Britain’s Mid-Atlantic Road at Race
A tweet from the Brussels bureau chief of The Economist reaches me. Here, he notes, are the first names of the last four finance ministers in France: Bruno, Michel, Pierre, Francois. In Germany: Christian, Olaf, Peter, Wolfgang. In Italy: Daniele, Roberto, Giovanni, Pier Carlo. In Great Britain? Matthew, Mark, Luke, John. Sorry. I meant: Kwasi, Nadhim, Rishi, Sajid.
Not to mention Kemi and Ranil, from Alok and Suella. And this is a (very) conservative cabinet we’re talking about. Nor should you assume that Britain’s racial openness is something out of London. It is like a devout European, a bitter Remainer, that I say this: I would rather grow up as a visible minority in Manchester or Birmingham than in some continental capitals.
But then I would also prefer most of Britain over most of America. The problem there isn’t a lack of diversity (it might be faster at some point to list the US CEOs who are not Indonesian). It’s an all-pervasive concern on the subject. After four years in the US, on both coasts, the biggest relief since returning home was the chance to have lingering conversations that somehow don’t return to identity. This is the difference between diversity and cosmopolitanism. The first is a physical fact. The second is an attitude towards it: a kind of indifference. New York is diverse. London, where people one generation away from Ireland or Italy wouldn’t think of mentioning it, is cosmopolitan.
The psychological Mid-Atlanticism of the UK is so often a hindrance. The nation wants US taxes and a European state. And so it has neither. It is more influenced by laws made in Brussels, but more preoccupied by elections in Iowa. And so the politics is terrible.
In one respect, however, splitting the difference has paid off. We are better at diversity than much of Europe. But we are not as fixated on the subject as the US. “Effortlessly diverse,” was Malcolm Gladwell’s phrase about London on one of his periodic visits, and I’m not sure I could do better.
British progressives underestimate their own country relative to Europe in terms of race. But conservatives are making a bigger mistake in their Atlanticism.

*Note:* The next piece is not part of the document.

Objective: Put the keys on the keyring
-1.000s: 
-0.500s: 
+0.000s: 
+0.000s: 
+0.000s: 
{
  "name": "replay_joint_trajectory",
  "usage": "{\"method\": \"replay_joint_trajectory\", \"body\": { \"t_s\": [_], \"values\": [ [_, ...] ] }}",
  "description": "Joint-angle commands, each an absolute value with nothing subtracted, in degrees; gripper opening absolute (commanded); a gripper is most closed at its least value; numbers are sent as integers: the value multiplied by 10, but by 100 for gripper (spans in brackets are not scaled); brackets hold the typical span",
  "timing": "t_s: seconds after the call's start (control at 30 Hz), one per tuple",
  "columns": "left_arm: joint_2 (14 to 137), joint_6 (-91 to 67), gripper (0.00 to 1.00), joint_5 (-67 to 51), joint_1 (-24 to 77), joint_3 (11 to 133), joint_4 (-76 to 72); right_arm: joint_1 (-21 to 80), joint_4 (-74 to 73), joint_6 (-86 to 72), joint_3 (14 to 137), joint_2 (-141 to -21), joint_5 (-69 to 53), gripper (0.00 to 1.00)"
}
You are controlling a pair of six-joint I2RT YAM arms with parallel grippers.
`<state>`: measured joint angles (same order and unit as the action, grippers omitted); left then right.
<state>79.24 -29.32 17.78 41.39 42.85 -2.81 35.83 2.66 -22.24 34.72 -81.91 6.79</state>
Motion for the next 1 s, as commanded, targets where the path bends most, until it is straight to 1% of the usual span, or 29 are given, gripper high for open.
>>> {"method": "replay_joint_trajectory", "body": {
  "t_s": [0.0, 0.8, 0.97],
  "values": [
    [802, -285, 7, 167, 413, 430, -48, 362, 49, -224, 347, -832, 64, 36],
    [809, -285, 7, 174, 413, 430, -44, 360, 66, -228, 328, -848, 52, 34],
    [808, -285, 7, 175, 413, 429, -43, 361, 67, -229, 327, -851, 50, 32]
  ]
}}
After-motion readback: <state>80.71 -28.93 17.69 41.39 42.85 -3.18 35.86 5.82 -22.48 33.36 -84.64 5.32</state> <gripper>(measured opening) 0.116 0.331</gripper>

The strangest feature of the British right is hatred of waking up mixed with adoration of the country it most captivates. If you want a western fortress, a culture too old and entrenched to fall for any passing fad, the US isn’t it. Embrace Italy and France. Embrace Europe. Being anti-wake and pro-Brexit is not an impossible position. But it requires disentangling contradictions of which the right seems barely aware.
To quote Britain as a mid-Atlantic compromise is not the same as idealizing it. The place is trending American in its identity politics. And tolerance came late. I’m old enough to remember the National Front graffiti in parts of South London that will now give you a superlative. The artist had invariably held the spray can on the ends of the “F” a stroke too long, leaving a powerless sag where a terrifyingly sharp, swastika-esque edge should have been. Anyway, it was terrifying. Looking back, I realize that I was drawn to Arsenal because the games felt safe there. There were clubs where that was less the case. This is one of those things you have to convince the unbelieving youth of, like the far-right scene that clung to Venice Beach in the 1990s.
So I don’t romanticize Britain. I invite you to put on the Rawlsian veil of ignorance. Imagine that you are about to be born and do not know your race. Where would you choose to make your life? Where do you get a fair chance, without closing in on the 24-hour consciousness of things of blood and soil? I see the case for urban Canada. The Netherlands is underexposed. So, if you are a well-paid graduate, the expatriate Edens are from Dubai and Singapore. But there is not a long list of countries above Great Britain. It’s hard to know which is more impressive: the cabinet’s diversity, or the fact that it’s only casually celebrated. I feel un-British, perfectly vulgar even to say the least.